Kennzahlen

In Kürze

Kennzahlen (auch: betriebliche Kennziffern) setzen verschiedene Unternehmensgrößen in ein sinnvolles Verhältnis zueinander. Sie dienen dazu, den Stand eines Unternehmens zu beschreiben und es gezielt zu steuern.

Definition

Betriebliche Kennzahlen verdichten Informationen aus dem Unternehmen auf eine übersichtliche Zahl oder einen Prozentwert. Dadurch lassen sich Entwicklungen schnell erkennen und Entscheidungen besser begründen.

Je nach Aufgabe unterscheidet man vier Grundtypen:

  • Gliederungszahlen: zeigen den Anteil einer Teilgröße an einer Gesamtgröße (z. B. Personalkosten im Verhältnis zu den Gesamtkosten).
  • Beziehungszahlen: stellen zwei verschiedenartige Größen gegenüber (z. B. Umsatz je Beschäftigtem).
  • Messzahlen: vergleichen gleichartige Größen miteinander (z. B. Umsatz zweier aufeinanderfolgender Jahre).
  • Indexzahlen: bilden den zeitlichen Verlauf gleichartiger Größen ab.

Besonders aussagekräftig sind Kennzahlen zu Leistung, Wirtschaftlichkeit, Rentabilität und Liquidität.
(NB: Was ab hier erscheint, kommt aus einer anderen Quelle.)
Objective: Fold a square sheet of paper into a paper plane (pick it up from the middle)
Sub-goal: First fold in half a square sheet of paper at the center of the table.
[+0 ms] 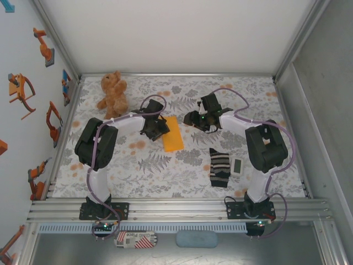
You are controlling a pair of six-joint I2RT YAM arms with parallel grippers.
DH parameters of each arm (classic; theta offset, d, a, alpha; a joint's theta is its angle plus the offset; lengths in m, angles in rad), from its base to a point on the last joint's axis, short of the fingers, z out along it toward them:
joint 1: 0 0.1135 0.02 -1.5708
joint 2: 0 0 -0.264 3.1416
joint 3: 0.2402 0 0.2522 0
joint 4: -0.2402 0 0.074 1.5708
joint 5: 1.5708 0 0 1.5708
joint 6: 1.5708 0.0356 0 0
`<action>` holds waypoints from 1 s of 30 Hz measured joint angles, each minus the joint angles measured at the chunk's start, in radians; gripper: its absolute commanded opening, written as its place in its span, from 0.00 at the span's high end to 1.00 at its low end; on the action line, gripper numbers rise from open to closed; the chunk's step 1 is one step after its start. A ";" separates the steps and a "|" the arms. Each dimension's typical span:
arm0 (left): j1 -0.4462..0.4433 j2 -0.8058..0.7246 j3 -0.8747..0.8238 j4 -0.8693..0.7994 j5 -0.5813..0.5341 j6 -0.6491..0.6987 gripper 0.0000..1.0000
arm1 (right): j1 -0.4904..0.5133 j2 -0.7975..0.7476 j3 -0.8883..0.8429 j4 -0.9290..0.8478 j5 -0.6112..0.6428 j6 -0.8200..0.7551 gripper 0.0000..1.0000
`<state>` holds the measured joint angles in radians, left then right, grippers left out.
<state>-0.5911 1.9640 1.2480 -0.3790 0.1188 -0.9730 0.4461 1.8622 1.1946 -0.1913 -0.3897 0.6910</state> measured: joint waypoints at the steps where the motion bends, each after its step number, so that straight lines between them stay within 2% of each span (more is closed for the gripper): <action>1: -0.003 0.005 0.009 -0.010 -0.005 -0.002 0.53 | 0.000 0.000 0.000 -0.003 0.003 -0.005 0.41; 15: -0.031 0.073 0.122 -0.149 -0.071 -0.059 0.53 | -0.041 0.000 -0.023 -0.002 -0.021 -0.060 0.42; 23: -0.031 0.085 0.139 -0.170 -0.072 -0.072 0.53 | -0.047 0.000 -0.029 0.008 -0.093 -0.072 0.49; 30: -0.033 0.088 0.142 -0.170 -0.071 -0.047 0.51 | -0.047 0.023 -0.029 0.023 -0.124 -0.079 0.50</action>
<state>-0.6243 2.0518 1.3895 -0.5491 0.0483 -1.0203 0.3996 1.8854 1.1656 -0.1680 -0.5133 0.6117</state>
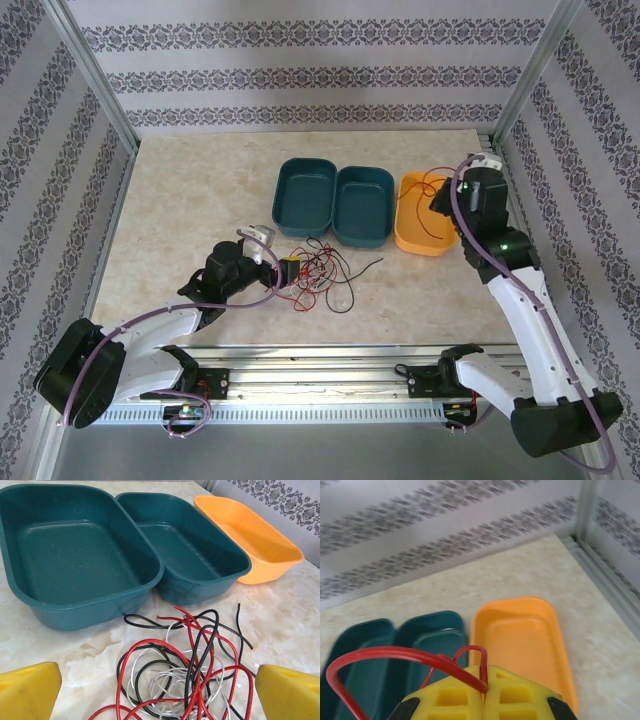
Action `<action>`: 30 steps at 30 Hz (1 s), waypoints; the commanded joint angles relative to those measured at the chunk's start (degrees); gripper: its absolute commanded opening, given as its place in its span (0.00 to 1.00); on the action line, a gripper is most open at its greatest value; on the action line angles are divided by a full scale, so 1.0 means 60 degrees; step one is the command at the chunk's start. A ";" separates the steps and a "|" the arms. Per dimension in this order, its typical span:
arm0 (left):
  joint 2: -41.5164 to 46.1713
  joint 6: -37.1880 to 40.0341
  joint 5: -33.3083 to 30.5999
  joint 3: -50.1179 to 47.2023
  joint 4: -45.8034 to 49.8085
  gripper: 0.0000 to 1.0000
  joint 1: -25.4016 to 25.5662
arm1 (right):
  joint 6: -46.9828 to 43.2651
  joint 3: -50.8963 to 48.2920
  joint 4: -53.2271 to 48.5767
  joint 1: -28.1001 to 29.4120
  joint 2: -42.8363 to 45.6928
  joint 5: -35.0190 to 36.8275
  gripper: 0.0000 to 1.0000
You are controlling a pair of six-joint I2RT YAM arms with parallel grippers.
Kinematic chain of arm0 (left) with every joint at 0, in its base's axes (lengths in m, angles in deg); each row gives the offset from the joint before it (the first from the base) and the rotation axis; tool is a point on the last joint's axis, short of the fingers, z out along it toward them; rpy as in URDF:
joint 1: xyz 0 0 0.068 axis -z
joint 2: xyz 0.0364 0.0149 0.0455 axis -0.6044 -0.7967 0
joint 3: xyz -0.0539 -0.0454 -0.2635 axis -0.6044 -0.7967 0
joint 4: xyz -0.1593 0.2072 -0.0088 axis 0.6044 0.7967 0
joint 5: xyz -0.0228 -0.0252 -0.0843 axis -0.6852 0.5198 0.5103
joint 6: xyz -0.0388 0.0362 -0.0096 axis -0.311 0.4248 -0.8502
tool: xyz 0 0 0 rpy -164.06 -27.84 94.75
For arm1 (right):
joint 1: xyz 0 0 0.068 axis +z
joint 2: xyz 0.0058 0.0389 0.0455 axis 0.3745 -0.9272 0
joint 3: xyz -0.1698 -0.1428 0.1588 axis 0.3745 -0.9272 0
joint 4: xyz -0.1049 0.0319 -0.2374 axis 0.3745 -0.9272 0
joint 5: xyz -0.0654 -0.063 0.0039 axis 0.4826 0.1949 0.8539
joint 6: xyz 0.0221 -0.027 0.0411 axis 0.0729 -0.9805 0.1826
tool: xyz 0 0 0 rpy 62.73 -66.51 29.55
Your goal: Untangle the cables
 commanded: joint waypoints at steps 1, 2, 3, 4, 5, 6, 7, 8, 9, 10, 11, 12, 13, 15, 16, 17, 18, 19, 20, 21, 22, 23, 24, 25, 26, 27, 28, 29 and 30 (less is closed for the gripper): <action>0.0286 -0.0093 -0.0397 -0.0033 -0.0104 0.99 -0.0114 | 0.0003 0.0332 -0.0798 -0.0624 -0.0582 -0.0638 0.00; 0.0307 -0.0124 -0.0513 -0.0048 -0.0098 0.99 -0.0117 | -0.0108 0.0365 -0.0787 -0.0720 -0.0762 -0.0560 0.00; 0.0352 -0.0146 -0.0628 -0.0074 -0.0105 0.99 -0.0125 | -0.0208 0.0401 -0.0750 -0.0773 -0.0990 -0.0394 0.00; 0.0395 -0.0172 -0.0715 -0.0108 -0.0110 0.99 -0.0122 | -0.0273 0.0476 -0.0722 -0.0866 -0.1246 -0.0336 0.00; 0.0425 -0.0175 -0.0754 -0.0145 -0.0130 0.99 -0.0119 | -0.0321 0.0566 -0.0684 -0.0930 -0.1468 -0.0327 0.00; 0.0465 -0.0174 -0.0781 -0.0154 -0.0115 0.99 -0.0123 | -0.0379 0.0681 -0.0624 -0.0986 -0.1727 -0.0275 0.00; 0.0522 -0.0174 -0.0799 -0.0176 -0.0104 0.99 -0.0125 | -0.0401 0.0768 -0.0566 -0.1029 -0.1971 -0.0217 0.00; 0.0566 -0.0174 -0.0825 -0.0195 -0.0099 1.00 -0.0115 | -0.0418 0.0885 -0.0505 -0.1073 -0.2255 -0.0146 0.00; 0.0616 -0.0188 -0.0840 -0.0211 -0.0078 0.99 -0.0122 | -0.0433 0.0982 -0.0424 -0.1112 -0.2549 -0.0094 0.00; 0.0679 -0.0187 -0.0848 -0.0226 -0.0031 0.99 -0.0123 | -0.0445 0.1113 -0.0350 -0.1143 -0.2853 -0.0053 0.00; 0.0748 -0.0185 -0.0881 -0.0241 0.0000 0.99 -0.0120 | -0.0444 0.1199 -0.0282 -0.1164 -0.3105 -0.0018 0.00; 0.0824 -0.0189 -0.0922 -0.0268 0.0013 0.99 -0.0118 | -0.0474 0.1297 -0.0175 -0.1179 -0.3412 0.0009 0.00; 0.0905 -0.0188 -0.0950 -0.0307 0.0043 0.99 -0.0118 | -0.0489 0.1387 -0.0074 -0.1175 -0.3722 0.0052 0.00; 0.1047 -0.0159 -0.1019 -0.0368 0.0098 0.99 -0.0117 | -0.0525 0.1589 0.0010 -0.1208 -0.4277 0.0125 0.00; 0.1139 -0.0157 -0.1060 -0.0399 0.0149 0.99 -0.0121 | -0.0536 0.1728 0.0041 -0.1209 -0.4698 0.0178 0.00; 0.1206 -0.0153 -0.1080 -0.0423 0.0173 0.99 -0.0119 | -0.0550 0.1844 0.0031 -0.1212 -0.5006 0.0237 0.00; 0.1274 -0.0140 -0.1113 -0.0448 0.0209 0.99 -0.0117 | -0.0563 0.1967 -0.0003 -0.1224 -0.5306 0.0268 0.00; 0.1353 -0.0141 -0.1132 -0.0470 0.0244 0.99 -0.0120 | -0.0599 0.2109 -0.0024 -0.1224 -0.5609 0.0295 0.00; 0.1424 -0.0137 -0.1169 -0.0494 0.0281 0.99 -0.0116 | -0.0622 0.2204 0.0003 -0.1222 -0.5864 0.0306 0.00; 0.1492 -0.0141 -0.1189 -0.0509 0.0327 0.99 -0.0124 | -0.0647 0.2306 0.0034 -0.1224 -0.6213 0.0294 0.00; 0.1544 -0.0130 -0.1199 -0.0528 0.0370 0.99 -0.0124 | -0.0688 0.2423 0.0070 -0.1224 -0.6510 0.0249 0.00; 0.1588 -0.0116 -0.1216 -0.0540 0.0398 0.99 -0.0121 | -0.0720 0.2526 0.0109 -0.1224 -0.6786 0.0233 0.00; 0.1641 -0.0124 -0.1234 -0.0559 0.0434 0.99 -0.0122 | -0.0759 0.2614 0.0159 -0.1223 -0.7027 0.0178 0.00; 0.1684 -0.0126 -0.1265 -0.0576 0.0434 0.99 -0.0115 | -0.0816 0.2715 0.0246 -0.1224 -0.7325 0.0072 0.00; 0.1701 -0.0128 -0.1275 -0.0590 0.0444 0.99 -0.0113 | -0.0870 0.2775 0.0320 -0.1224 -0.7504 -0.0035 0.00; 0.1739 -0.0133 -0.1281 -0.0609 0.0443 0.99 -0.0124 | -0.0930 0.2894 0.0364 -0.1224 -0.7757 -0.0243 0.00; 0.1747 -0.0148 -0.1283 -0.0626 0.0444 0.99 -0.0123 | -0.0978 0.3071 0.0337 -0.1224 -0.8042 -0.0397 0.00; 0.1760 -0.0159 -0.1279 -0.0632 0.0445 0.99 -0.0123 | -0.0994 0.3223 0.0282 -0.1222 -0.8267 -0.0526 0.00; 0.1765 -0.0174 -0.1276 -0.0631 0.0434 0.99 -0.0124 | -0.1016 0.3374 0.0255 -0.1224 -0.8522 -0.0711 0.00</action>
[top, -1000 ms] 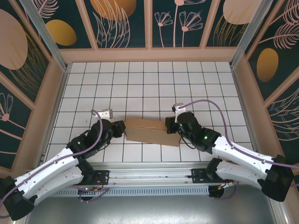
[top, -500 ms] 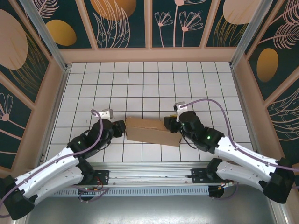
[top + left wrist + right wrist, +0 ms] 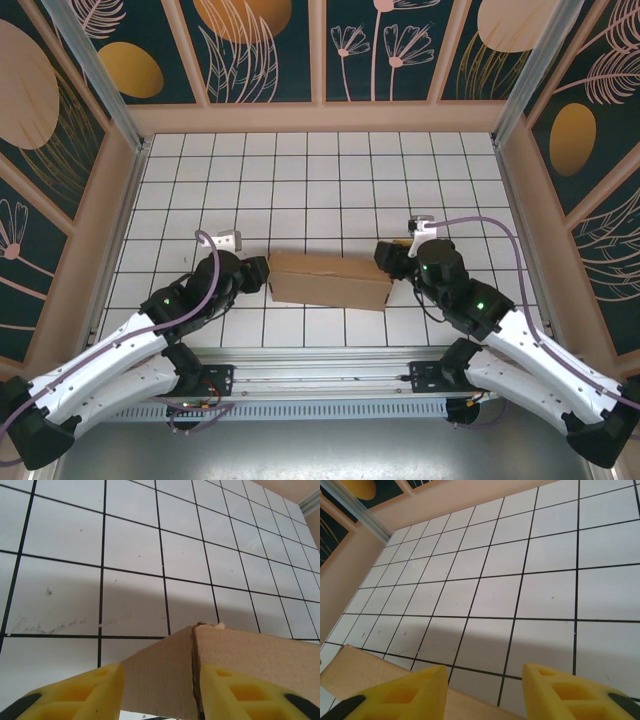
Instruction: Fold the paper box
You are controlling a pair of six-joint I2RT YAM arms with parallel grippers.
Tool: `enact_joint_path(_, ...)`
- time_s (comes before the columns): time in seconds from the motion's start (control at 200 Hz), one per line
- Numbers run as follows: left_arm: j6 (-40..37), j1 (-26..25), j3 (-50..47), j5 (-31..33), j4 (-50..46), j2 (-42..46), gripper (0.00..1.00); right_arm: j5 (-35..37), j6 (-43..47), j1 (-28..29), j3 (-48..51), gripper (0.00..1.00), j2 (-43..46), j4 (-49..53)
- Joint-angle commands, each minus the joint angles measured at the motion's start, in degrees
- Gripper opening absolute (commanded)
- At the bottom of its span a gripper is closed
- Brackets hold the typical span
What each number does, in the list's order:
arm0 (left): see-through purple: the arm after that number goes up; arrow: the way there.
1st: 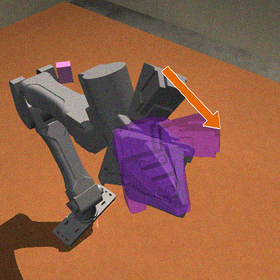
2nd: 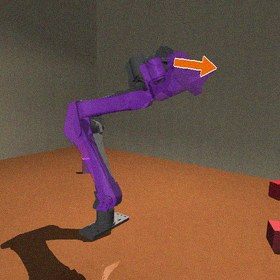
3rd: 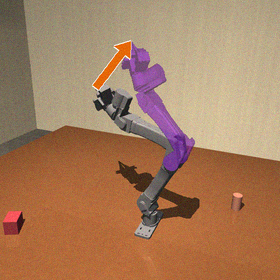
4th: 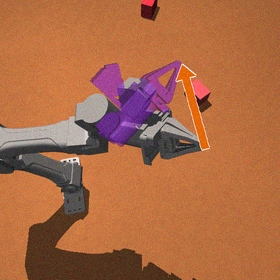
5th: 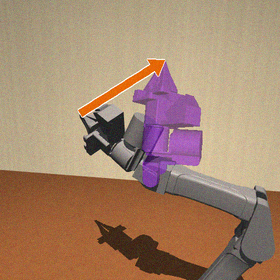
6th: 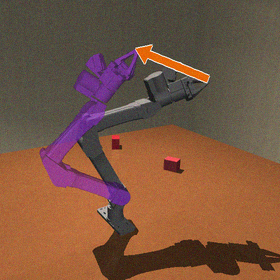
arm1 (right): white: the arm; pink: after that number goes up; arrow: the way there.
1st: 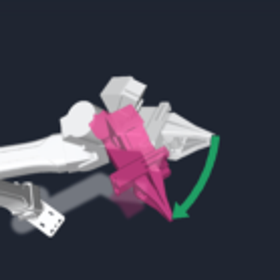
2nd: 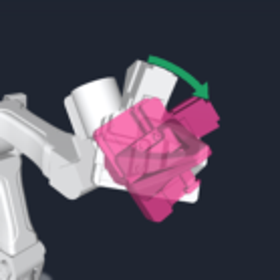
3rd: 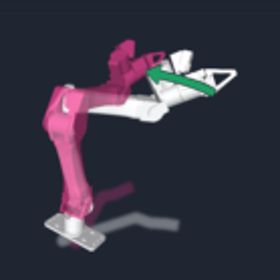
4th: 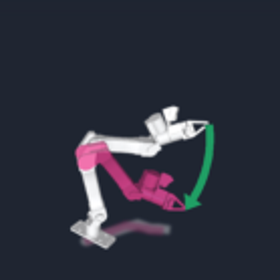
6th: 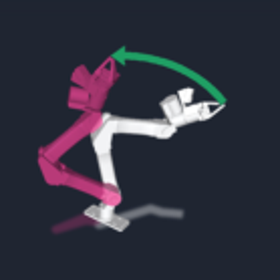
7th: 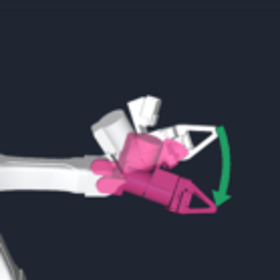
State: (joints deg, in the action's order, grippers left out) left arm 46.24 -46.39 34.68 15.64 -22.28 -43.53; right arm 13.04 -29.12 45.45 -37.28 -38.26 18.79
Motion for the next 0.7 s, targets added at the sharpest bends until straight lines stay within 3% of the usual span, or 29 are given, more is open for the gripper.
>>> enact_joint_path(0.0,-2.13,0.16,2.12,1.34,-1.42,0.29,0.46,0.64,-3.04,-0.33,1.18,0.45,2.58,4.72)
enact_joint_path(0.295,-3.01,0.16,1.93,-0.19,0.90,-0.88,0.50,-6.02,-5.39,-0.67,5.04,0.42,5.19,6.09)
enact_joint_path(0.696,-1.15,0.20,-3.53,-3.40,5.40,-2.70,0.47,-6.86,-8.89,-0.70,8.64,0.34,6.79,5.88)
Typische Beispiele aus der Praxis sind Liquiditätskennzahlen, Kostenkennzahlen im Verhältnis zum Umsatz oder Umsatzkennzahlen je Kunde.

Kennzahlen gewinnen noch mehr an Aussagekraft, wenn man sie über die Zeit vergleicht. Dabei unterscheidet man drei Vergleichsarten:

  • Innerbetrieblicher Vergleich: nutzt eigene, aktuelle Daten und ermöglicht die tiefsten Einblicke.
  • Zwischenbetrieblicher Vergleich: stellt das eigene Unternehmen Branchenkennzahlen gegenüber — setzt aber eine einheitliche Datenerhebung voraus.
  • Externer Vergleich: stützt sich auf öffentlich zugängliche Informationen, etwa Geschäftsberichte anderer Unternehmen.